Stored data
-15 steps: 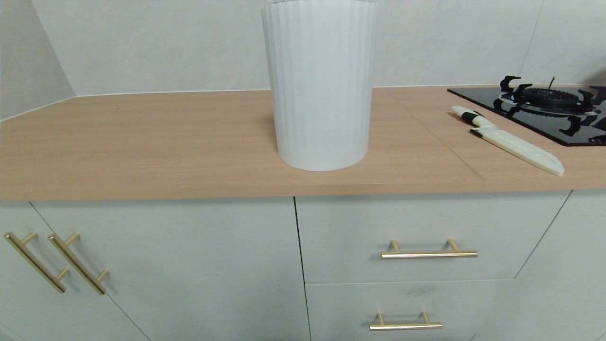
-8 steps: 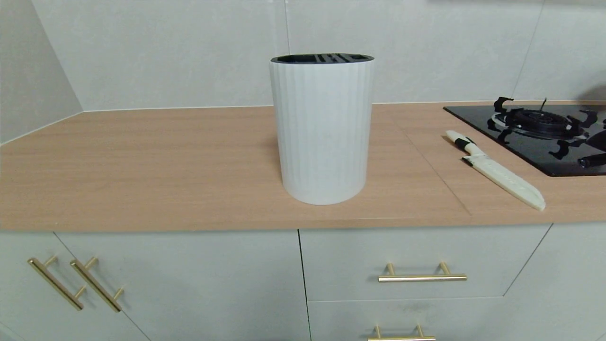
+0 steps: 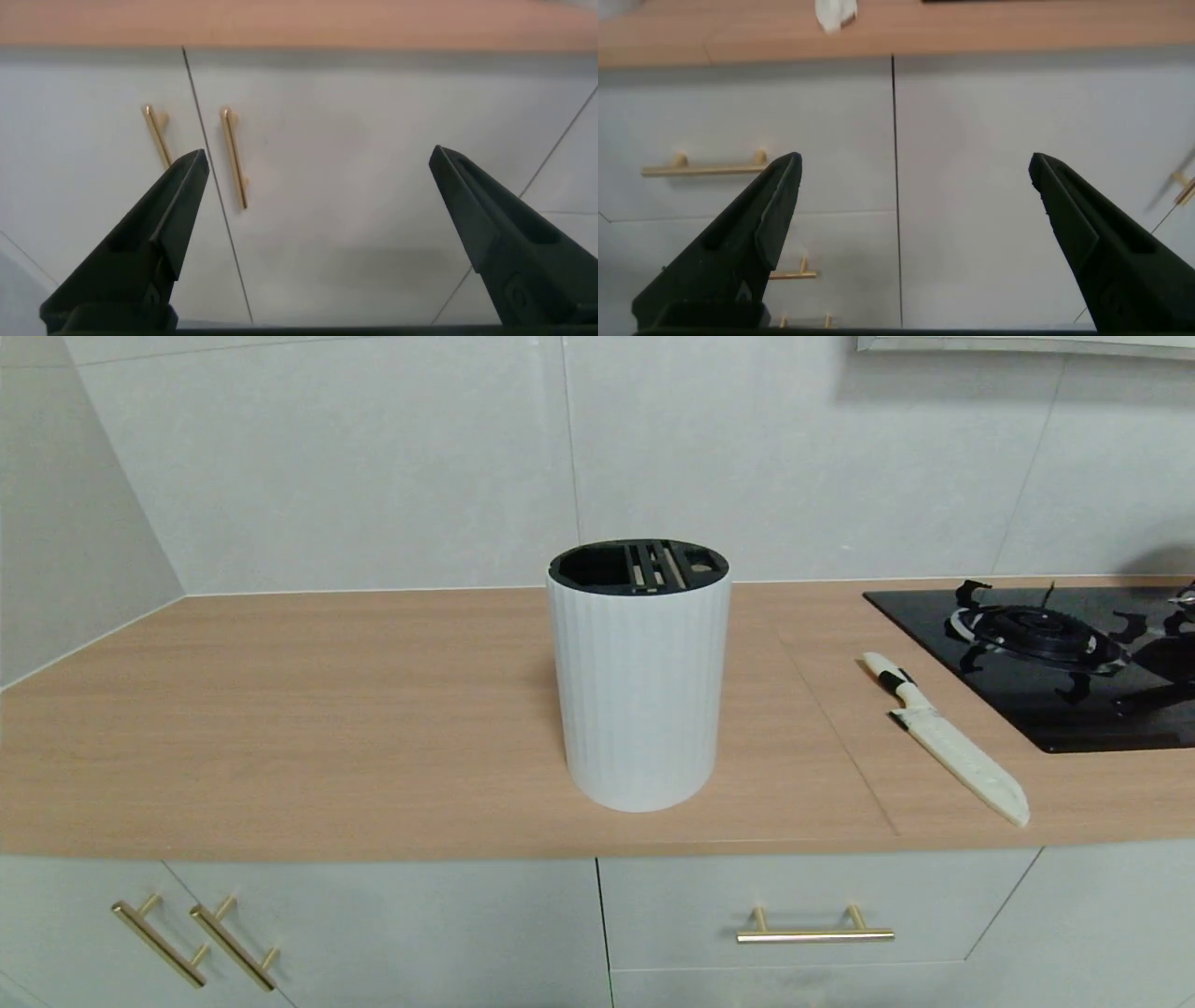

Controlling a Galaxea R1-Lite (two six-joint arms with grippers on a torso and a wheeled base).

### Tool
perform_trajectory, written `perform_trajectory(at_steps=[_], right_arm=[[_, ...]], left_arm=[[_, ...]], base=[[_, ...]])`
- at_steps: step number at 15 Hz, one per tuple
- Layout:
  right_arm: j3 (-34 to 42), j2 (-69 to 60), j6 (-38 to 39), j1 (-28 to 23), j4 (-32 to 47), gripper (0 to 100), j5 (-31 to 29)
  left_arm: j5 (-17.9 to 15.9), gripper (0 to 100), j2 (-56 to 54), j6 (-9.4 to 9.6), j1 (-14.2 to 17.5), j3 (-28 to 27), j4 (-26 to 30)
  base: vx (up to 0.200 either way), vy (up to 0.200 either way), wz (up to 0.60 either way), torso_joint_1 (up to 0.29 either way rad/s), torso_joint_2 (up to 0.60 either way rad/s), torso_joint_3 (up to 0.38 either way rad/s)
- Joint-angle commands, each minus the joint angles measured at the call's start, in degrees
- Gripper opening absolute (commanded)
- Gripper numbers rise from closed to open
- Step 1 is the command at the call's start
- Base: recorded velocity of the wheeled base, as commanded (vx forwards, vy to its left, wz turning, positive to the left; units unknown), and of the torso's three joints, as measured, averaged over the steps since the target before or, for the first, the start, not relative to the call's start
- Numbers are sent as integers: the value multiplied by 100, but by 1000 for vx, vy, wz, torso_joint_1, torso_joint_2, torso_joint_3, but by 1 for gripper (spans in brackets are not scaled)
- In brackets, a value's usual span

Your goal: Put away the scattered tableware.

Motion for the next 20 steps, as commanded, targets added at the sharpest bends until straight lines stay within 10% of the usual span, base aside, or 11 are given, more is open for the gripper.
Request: perform_trajectory(at_steps=[1,20], right_arm=[[1,9,2,4,-1,100,0],[1,9,2,4,-1,100,0]], left_arm=[[4,100,2,-1,0,1,5],[4,100,2,-1,0,1,5]], base=[[0,0,0,168,-471,-305],[0,0,0,229,-536,-311]])
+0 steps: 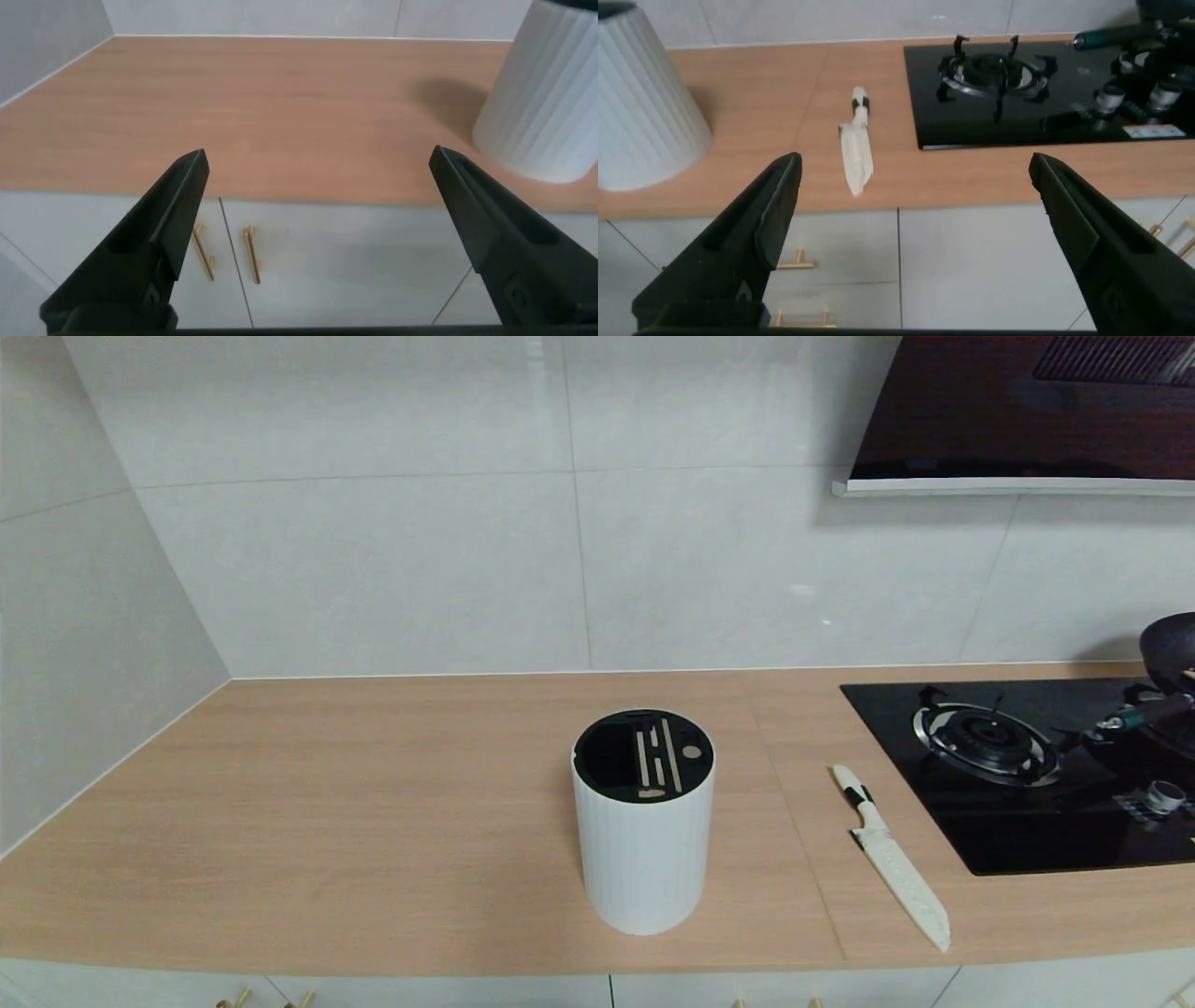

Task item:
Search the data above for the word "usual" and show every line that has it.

Exercise response:
- In brackets, a value's usual span
Motion for the next 20 steps, as commanded, targets added at the sharpest bends until straight lines stay within 10% of the usual span, base aside, or 11 are given, more is open for the gripper.

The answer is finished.